Indianapolis, IN Economic Overview
Indianapolis is the largest city in Indiana, with a population of about 850,000 and a metropolitan statistical area population of nearly 2 million people. Indianapolis is also the capital of Indiana and the second most-populated city in the Midwestern U.S. Nicknamed the “Crossroads of America," the city is within a one-day drive of 80% of the population of the country. Business services, financial services, hospitality, distribution services, education, and transportation and logistics services all contribute to the increasing demand for commercial real estate in Indianapolis.
With a gross metropolitan product of nearly $126 billion annually, the Indianapolis metro area ranks as the 42nd-largest economic region in the world. The city is within a one-day drive of 80% of the U.S. population and half-a-day's drive of more than 20 major metropolitan areas.
FedEx's second-largest facility in the world is based at the Indianapolis International Airport, which is also the eighth-largest cargo airport in North America. Indianapolis has three Foreign Trade Zones located on the Lake Michigan and the Ohio River inland waterways, and four major interstate highways intersect in Indianapolis giving it direct access to other markets. Each year, over $1.1 billion worth of freight travels through the area, making Indiana the fifth-busiest state for commercial traffic and the seventh in value of NAFTA exports, totaling over $15 billion per year.
The largest industry sectors in Indianapolis contributing to the economy are manufacturing, health care and social services, and retail trade.
Indianapolis, IN Commercial Real Estate Market
The industrial commercial real estate market in Indianapolis includes roughly 240 million square feet of warehouse and flex product with an average vacancy rate of just over 5%. Over the last several years, absorption has steadily increased, direct vacancy rates have continued to slide downward, and asking rents have inched up.
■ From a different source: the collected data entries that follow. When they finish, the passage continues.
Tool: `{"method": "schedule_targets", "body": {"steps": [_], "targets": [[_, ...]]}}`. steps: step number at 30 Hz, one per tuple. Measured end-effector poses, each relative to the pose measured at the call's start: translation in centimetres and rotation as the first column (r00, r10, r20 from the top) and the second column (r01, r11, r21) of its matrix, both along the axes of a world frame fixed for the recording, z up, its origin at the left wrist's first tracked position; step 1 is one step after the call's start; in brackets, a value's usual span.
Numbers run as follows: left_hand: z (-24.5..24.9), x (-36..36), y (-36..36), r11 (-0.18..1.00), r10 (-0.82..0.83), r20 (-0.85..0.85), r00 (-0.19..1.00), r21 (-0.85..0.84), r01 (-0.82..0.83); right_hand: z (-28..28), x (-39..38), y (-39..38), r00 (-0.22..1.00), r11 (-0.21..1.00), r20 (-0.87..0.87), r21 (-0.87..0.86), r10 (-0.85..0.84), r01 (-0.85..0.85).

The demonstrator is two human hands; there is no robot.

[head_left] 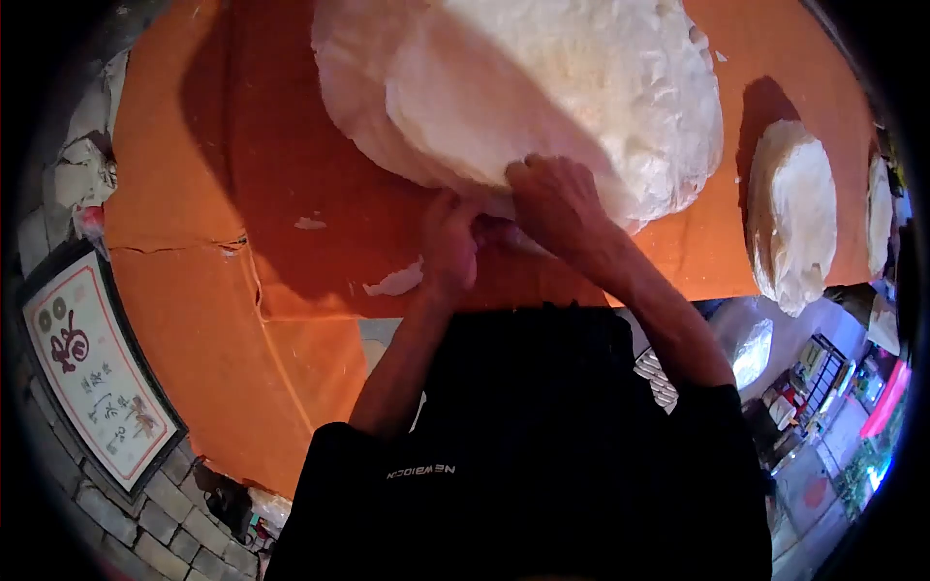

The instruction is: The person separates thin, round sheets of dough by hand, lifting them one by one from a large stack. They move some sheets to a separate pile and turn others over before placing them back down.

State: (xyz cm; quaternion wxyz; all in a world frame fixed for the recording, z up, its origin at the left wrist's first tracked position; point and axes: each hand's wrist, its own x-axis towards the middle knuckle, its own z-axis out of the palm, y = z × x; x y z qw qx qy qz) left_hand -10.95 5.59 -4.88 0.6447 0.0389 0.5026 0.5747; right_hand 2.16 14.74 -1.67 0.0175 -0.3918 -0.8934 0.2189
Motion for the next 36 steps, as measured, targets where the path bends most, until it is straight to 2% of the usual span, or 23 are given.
{"method": "schedule_targets", "body": {"steps": [2, 4, 5, 7, 8, 10, 11, 13, 17, 19, 20, 22, 23, 24, 26, 28, 29, 31, 32, 34, 36], "targets": [[-0.3, -0.4, -0.3, 1.0, -0.008, 0.016, 1.0, 0.006, 0.008, -0.4, 0.3, -0.5, 1.0, 0.998, 0.004, -0.054, -0.01, 0.011], [-0.9, -0.3, -0.5, 0.989, -0.008, 0.159, 0.987, 0.145, -0.015, -0.1, 1.0, -0.8, 1.0, 0.998, -0.027, -0.065, -0.013, 0.011], [-0.7, -0.2, -0.8, 0.989, -0.014, 0.165, 0.986, 0.144, -0.01, 0.0, 1.2, -1.2, 1.0, 0.998, -0.022, -0.065, -0.019, 0.017], [0.0, -0.6, -0.4, 0.981, 0.092, 0.306, 0.948, 0.133, -0.138, 0.3, 0.9, -1.8, 0.998, 0.997, 0.031, -0.062, -0.049, 0.051], [0.4, -0.6, -0.2, 0.982, 0.09, 0.304, 0.949, 0.134, -0.136, -0.1, 1.2, -2.4, 0.998, 0.997, 0.028, -0.061, -0.052, 0.053], [0.8, -0.4, 0.3, 0.991, 0.051, 0.097, 0.994, 0.122, -0.063, -0.8, 1.9, -3.4, 0.99, 0.991, -0.136, 0.124, -0.023, 0.041], [0.5, -0.4, 0.5, 0.991, 0.051, 0.097, 0.994, 0.119, -0.062, -0.9, 1.8, -3.4, 0.99, 0.992, -0.136, 0.122, -0.024, 0.041], [-0.1, -0.2, 0.8, 0.992, 0.025, -0.11, 0.994, 0.123, -0.011, -0.6, 1.3, -3.4, 0.989, 0.98, -0.146, 0.197, 0.002, 0.027], [-0.2, 0.0, 1.5, 0.996, 0.037, -0.161, 0.986, 0.092, -0.022, -1.8, 0.0, -3.1, 0.995, 0.965, -0.024, 0.242, -0.098, 0.101], [0.8, -0.4, 1.1, 0.994, 0.054, 0.01, 0.998, 0.098, -0.055, -2.0, 0.5, -2.7, 0.993, 0.993, 0.107, 0.11, -0.054, 0.042], [0.5, -0.7, 0.8, 0.993, 0.033, 0.021, 0.999, 0.109, -0.035, 0.1, 0.3, -1.8, 0.99, 0.991, 0.118, 0.122, -0.076, 0.062], [-0.7, -1.6, 0.1, 0.932, 0.018, 0.413, 0.91, 0.322, -0.165, 4.2, -0.1, -0.1, 0.993, 0.973, 0.117, -0.232, 0.017, 0.011], [-0.2, -1.9, 0.2, 0.897, -0.019, 0.647, 0.762, 0.348, -0.273, 4.7, 0.2, -1.3, 0.985, 0.999, -0.17, -0.018, 0.042, -0.045], [0.1, -1.8, 0.4, 0.882, -0.055, 0.733, 0.678, 0.355, -0.311, 5.2, 0.5, -2.8, 0.895, 0.976, -0.427, 0.214, 0.126, -0.036], [0.7, -1.9, 0.8, 0.868, -0.083, 0.771, 0.631, 0.367, -0.335, 4.5, -2.4, -5.4, 0.802, 0.946, -0.565, 0.324, 0.194, -0.001], [1.1, -2.6, 1.1, 0.86, -0.062, 0.728, 0.683, 0.386, -0.333, 8.7, -3.2, -6.1, 0.806, 0.957, -0.517, 0.144, 0.289, -0.251], [1.2, -3.3, 1.1, 0.859, -0.042, 0.687, 0.726, 0.396, -0.325, 11.0, -3.2, -5.2, 0.807, 0.959, -0.518, 0.149, 0.284, -0.242], [1.2, -5.0, 0.6, 0.863, 0.025, 0.569, 0.822, 0.403, -0.305, 14.8, -3.2, -3.5, 0.828, 0.891, -0.455, -0.14, 0.329, -0.431], [1.1, -5.8, 0.4, 0.87, 0.067, 0.491, 0.868, 0.397, -0.292, 15.6, -2.7, -2.9, 0.828, 0.892, -0.457, -0.141, 0.326, -0.429], [1.1, -7.3, -0.3, 0.9, 0.149, 0.257, 0.955, 0.364, -0.238, 16.8, -0.3, -1.2, 0.815, 0.922, -0.574, -0.268, 0.08, -0.28], [1.0, -8.7, -0.9, 0.93, 0.191, 0.018, 0.981, 0.316, -0.187, 17.3, 3.0, 1.6, 0.746, 0.906, -0.648, -0.393, -0.153, -0.156]]}}
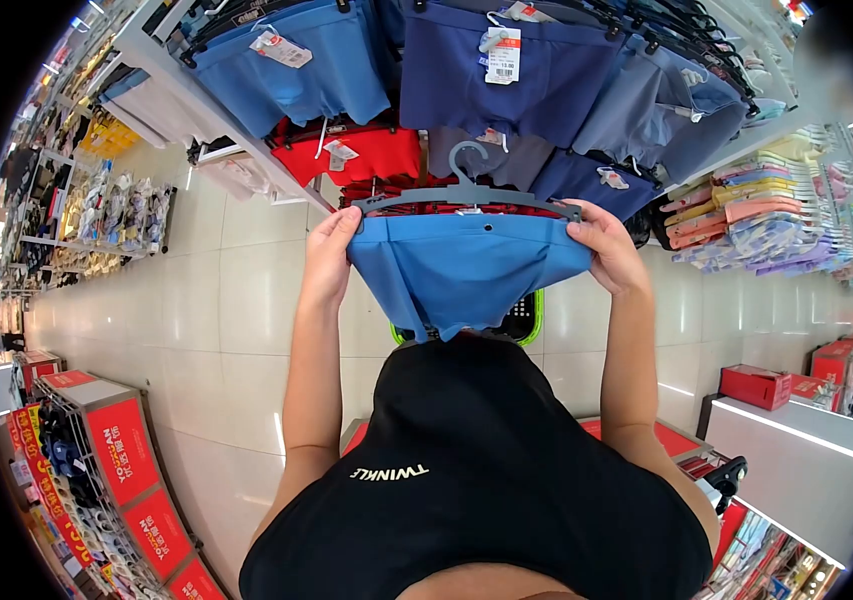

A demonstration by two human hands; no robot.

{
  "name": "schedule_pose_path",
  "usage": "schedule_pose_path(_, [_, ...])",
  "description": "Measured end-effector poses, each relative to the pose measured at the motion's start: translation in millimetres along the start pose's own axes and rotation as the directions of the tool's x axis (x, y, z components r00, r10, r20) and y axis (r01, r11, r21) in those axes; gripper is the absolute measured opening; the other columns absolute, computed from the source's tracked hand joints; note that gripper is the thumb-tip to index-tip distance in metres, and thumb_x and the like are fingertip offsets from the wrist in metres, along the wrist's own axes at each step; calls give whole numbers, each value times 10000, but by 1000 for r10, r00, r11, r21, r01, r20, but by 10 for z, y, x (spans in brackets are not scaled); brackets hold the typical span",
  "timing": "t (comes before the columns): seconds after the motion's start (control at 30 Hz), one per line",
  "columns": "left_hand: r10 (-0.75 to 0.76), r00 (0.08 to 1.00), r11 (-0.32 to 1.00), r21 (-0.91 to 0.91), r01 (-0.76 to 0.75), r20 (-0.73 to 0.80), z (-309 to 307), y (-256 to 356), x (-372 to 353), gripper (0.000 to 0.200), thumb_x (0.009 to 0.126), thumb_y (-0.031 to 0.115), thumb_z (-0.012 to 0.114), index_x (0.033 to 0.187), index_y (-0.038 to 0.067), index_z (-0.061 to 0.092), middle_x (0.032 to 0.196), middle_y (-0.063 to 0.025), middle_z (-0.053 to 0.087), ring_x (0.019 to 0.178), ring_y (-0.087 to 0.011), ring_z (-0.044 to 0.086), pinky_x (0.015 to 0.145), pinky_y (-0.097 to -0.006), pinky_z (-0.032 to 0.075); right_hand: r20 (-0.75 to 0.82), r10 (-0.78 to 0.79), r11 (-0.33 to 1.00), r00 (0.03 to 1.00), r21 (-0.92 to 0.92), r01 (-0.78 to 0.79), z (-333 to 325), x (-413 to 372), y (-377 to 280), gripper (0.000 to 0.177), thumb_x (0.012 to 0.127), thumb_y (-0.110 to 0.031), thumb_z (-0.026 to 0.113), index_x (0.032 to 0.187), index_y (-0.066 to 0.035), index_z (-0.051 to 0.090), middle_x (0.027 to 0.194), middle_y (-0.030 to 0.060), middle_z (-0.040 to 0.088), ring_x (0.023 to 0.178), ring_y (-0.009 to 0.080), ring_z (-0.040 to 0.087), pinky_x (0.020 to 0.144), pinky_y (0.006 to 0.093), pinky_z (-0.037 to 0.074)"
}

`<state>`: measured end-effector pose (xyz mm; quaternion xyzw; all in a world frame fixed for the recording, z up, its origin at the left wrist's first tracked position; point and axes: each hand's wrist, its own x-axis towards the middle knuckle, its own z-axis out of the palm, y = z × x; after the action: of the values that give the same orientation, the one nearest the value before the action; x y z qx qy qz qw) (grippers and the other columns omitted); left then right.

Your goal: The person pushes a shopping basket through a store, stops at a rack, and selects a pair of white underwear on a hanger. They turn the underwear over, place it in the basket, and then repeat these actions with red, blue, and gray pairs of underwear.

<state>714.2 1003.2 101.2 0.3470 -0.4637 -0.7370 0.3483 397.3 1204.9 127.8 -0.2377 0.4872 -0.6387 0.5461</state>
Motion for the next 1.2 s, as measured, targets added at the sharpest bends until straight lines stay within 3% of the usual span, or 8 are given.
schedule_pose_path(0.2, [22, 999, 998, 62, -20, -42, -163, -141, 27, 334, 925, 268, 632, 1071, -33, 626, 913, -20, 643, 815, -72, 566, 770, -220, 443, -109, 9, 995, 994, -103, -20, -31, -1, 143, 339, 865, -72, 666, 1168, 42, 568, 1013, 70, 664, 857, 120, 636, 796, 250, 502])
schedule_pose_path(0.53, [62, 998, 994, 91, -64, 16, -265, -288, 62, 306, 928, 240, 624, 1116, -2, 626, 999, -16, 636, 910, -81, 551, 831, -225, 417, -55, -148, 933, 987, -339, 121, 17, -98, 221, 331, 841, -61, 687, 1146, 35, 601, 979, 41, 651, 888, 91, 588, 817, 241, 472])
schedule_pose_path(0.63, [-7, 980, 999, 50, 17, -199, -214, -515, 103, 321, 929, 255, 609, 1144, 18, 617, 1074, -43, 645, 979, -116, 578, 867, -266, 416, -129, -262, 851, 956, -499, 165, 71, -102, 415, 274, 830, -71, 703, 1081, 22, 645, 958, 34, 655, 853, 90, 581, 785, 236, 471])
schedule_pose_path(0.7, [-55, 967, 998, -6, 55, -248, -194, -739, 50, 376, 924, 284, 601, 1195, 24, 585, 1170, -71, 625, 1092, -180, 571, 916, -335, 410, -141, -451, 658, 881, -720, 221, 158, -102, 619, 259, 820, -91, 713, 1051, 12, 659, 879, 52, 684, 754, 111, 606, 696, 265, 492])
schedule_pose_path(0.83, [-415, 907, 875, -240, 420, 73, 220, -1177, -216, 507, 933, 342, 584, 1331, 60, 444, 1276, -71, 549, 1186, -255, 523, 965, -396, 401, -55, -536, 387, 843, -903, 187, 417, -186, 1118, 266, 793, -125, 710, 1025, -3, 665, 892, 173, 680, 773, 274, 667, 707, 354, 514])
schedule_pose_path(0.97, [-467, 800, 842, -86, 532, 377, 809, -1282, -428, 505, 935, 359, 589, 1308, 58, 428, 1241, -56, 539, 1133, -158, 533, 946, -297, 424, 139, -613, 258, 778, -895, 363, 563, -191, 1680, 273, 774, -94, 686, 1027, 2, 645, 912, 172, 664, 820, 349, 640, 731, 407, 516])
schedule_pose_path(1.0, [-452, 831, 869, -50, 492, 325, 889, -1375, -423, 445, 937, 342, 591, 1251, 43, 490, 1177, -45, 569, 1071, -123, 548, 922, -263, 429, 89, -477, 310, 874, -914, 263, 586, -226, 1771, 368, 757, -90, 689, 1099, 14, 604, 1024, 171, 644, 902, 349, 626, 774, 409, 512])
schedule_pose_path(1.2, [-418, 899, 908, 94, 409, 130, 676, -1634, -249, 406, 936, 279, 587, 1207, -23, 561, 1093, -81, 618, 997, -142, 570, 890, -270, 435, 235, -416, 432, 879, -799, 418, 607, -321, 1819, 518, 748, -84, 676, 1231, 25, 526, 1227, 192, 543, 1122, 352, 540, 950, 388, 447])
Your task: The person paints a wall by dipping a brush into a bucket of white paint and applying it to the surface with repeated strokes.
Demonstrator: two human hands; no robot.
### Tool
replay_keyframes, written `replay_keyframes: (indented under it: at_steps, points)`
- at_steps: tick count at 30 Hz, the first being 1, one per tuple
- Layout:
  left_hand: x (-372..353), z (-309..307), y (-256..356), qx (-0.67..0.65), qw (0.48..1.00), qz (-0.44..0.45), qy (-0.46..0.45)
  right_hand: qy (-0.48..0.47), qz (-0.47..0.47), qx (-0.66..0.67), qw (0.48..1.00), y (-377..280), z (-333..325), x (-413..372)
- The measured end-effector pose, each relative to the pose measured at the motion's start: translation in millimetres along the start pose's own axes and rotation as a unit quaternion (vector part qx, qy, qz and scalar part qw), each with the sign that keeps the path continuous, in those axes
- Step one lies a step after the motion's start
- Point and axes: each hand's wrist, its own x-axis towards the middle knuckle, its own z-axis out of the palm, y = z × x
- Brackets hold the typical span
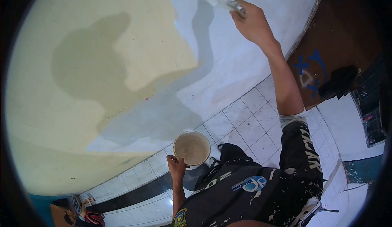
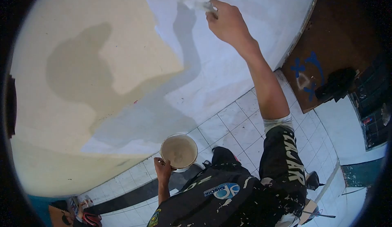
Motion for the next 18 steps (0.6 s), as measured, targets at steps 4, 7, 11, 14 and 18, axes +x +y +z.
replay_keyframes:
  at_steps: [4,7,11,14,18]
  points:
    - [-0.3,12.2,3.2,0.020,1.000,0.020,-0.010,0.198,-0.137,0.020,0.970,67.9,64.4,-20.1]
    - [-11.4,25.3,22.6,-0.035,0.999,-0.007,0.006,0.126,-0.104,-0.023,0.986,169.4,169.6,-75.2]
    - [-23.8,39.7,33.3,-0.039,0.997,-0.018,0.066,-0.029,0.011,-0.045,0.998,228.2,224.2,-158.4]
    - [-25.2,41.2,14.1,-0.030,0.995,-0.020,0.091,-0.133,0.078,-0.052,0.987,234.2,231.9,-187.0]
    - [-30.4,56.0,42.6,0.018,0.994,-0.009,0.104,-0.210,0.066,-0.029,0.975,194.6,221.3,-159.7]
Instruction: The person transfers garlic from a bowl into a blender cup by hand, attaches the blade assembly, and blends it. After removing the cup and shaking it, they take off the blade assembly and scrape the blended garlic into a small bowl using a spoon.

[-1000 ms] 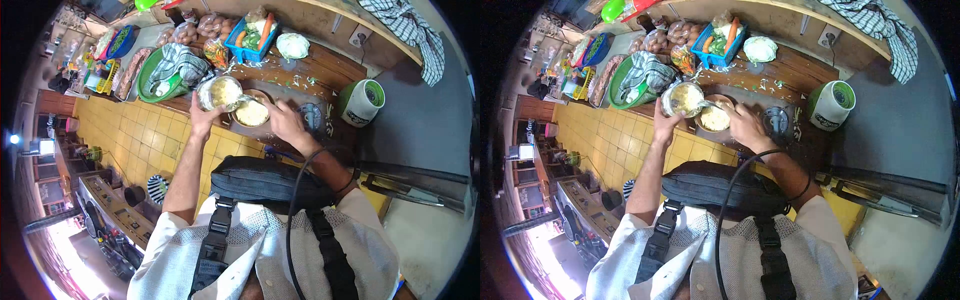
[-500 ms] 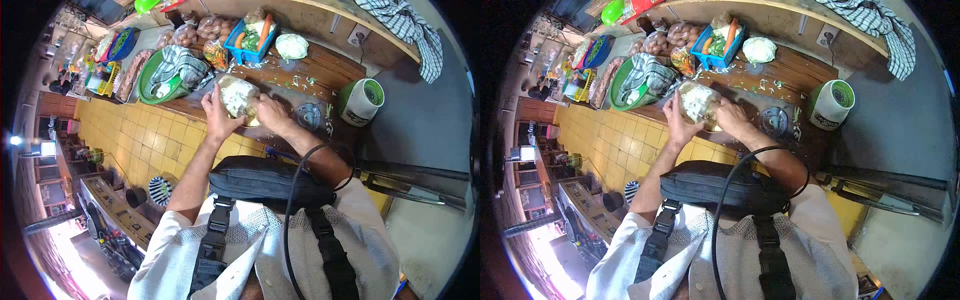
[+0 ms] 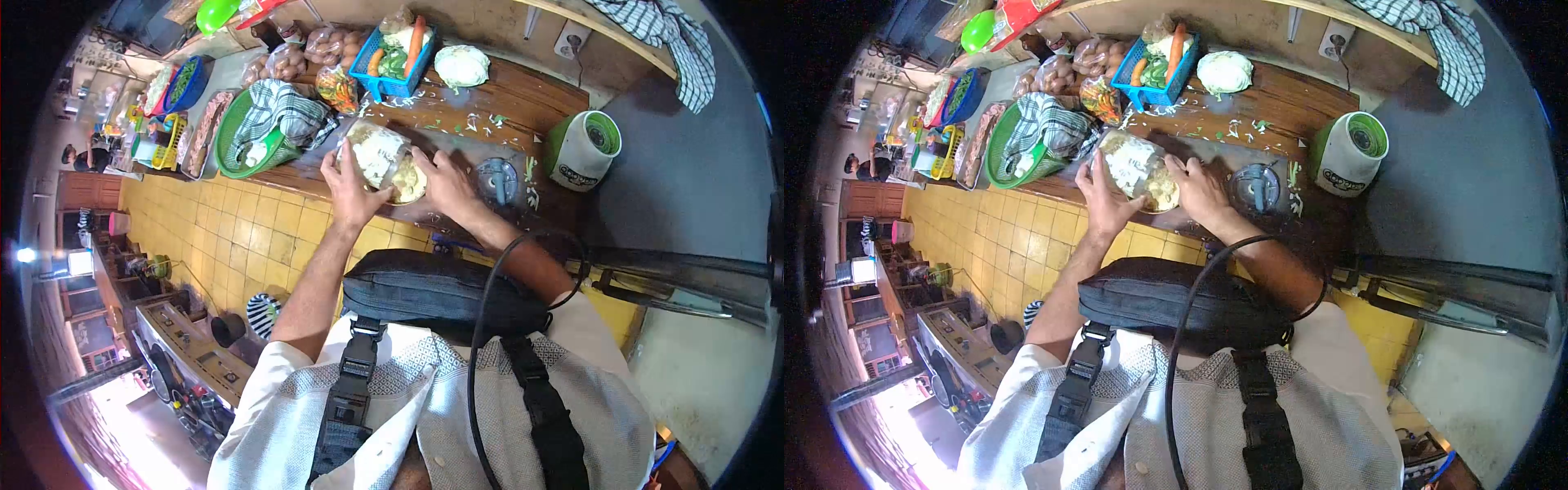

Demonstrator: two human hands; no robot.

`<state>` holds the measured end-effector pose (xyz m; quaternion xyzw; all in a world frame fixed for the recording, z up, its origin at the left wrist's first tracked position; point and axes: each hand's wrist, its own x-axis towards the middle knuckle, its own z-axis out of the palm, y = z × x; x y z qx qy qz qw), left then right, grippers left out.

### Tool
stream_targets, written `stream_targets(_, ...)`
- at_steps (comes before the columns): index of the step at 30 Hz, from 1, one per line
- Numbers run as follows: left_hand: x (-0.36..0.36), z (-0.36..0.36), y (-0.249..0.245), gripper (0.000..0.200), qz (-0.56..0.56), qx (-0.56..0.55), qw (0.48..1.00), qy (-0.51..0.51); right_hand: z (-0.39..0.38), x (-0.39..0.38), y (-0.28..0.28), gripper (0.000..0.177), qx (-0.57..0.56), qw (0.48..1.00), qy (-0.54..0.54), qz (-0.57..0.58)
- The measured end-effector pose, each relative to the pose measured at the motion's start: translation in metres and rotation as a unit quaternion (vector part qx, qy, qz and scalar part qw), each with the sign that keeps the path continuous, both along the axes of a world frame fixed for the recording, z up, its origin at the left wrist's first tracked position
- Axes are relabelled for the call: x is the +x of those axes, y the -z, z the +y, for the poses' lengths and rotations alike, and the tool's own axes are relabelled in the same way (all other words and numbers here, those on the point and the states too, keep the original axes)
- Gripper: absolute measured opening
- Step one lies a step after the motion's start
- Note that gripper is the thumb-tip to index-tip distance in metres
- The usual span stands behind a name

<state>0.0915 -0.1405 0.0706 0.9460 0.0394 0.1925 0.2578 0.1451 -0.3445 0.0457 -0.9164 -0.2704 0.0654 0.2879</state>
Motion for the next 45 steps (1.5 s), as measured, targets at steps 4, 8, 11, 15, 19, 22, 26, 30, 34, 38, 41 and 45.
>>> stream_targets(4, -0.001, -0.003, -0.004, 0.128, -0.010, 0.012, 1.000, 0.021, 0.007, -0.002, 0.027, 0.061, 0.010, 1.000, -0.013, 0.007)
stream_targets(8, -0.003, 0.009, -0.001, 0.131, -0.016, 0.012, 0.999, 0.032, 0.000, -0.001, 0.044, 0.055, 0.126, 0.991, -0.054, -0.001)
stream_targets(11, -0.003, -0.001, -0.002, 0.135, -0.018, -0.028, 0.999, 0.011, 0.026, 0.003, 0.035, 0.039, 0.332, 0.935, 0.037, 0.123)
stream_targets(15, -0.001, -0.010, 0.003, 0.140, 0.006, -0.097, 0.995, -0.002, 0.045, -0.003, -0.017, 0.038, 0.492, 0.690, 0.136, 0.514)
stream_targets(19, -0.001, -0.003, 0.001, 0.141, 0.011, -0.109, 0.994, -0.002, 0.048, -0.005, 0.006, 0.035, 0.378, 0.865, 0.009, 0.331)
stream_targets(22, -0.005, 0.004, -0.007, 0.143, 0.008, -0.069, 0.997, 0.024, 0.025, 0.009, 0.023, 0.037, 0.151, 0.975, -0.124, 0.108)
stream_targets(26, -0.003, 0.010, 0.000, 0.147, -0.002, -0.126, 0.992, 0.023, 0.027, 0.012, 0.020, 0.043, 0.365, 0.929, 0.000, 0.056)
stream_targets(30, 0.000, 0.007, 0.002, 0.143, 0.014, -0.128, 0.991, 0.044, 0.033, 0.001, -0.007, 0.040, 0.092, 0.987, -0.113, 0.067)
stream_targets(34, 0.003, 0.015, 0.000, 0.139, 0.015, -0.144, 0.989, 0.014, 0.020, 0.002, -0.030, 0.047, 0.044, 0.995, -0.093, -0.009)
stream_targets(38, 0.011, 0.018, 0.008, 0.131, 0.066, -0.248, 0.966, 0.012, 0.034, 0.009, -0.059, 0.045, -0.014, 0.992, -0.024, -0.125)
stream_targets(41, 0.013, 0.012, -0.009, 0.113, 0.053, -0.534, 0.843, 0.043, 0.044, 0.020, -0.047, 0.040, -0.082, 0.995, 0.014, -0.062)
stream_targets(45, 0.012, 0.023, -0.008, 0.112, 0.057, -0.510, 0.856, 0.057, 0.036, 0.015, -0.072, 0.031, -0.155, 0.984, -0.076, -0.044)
Investment portfolio money continues to seek opportunity in the industrial market here, driving the occupancy rate of flex product in the Northeast submarket to nearly 94%.
With about 38 million square feet of office inventory in Indianapolis, the metrics for direct vacancy, asking rent, net absorption, leasing activity and investment sales are all looking healthy. In the Central Business District submarket alone there has been a nearly 80% increase in leasing activity, driven by the transition of downtown to a tech-centric destination along with the growth of co-working facilities.
The commercial retail real estate market in Indianapolis has seen asking rents consistently increase and vacancies drop. With nearly 77 million square feet of inventory in all of the 15 trade areas, food-related retail, dollar stores, discounters and off-priced apparel outlets are driving the bulk of tenant leasing activity.
Indianapolis, IN Office Sales Volume
Data provided by Yardi Matrix, for properties larger than 50K SF, which sold at over $5M.
Indianapolis, IN Office Transactions
Data provided by Yardi Matrix, for properties larger than 50K SF, which sold at over $5M.
Indianapolis, IN Commercial Inventory Breakdown
Total: 37,986,227 SF
By square footage range:
- 50k to 100k SF: 12,211,241 SF / 32.15% of total office
- 100k to 500k SF: 22,261,330 SF / 58.6% of total office
- 500k to 1M SF: 3,513,656 SF / 9.25% of total office
- Class A: 15,892,556 SF / 41.84% of total office
- Class B: 20,392,349 SF / 53.68% of total office
- Class C: 544,745 SF / 1.43% of total office
Employment in Indianapolis, IN
With an unemployment rate of under 4%, an average annual salary of nearly $46,000 and a cost of living that is lower than in many other parts of the U.S., the city has seen consistently strong job growth over the past several years. More than 90 national companies have their headquarters in the metro area, including Eli Lilly and Company, Angie's List, RCI, Simon Property Group, and the NCAA.
Key employers by industry in Indianapolis are:
- Healthcare and social assistance, with over 132,000 employees;
- Specialty trade contractors, with over 73,000 workers;
- Professional, scientific, and technical services, with nearly 55,000 people.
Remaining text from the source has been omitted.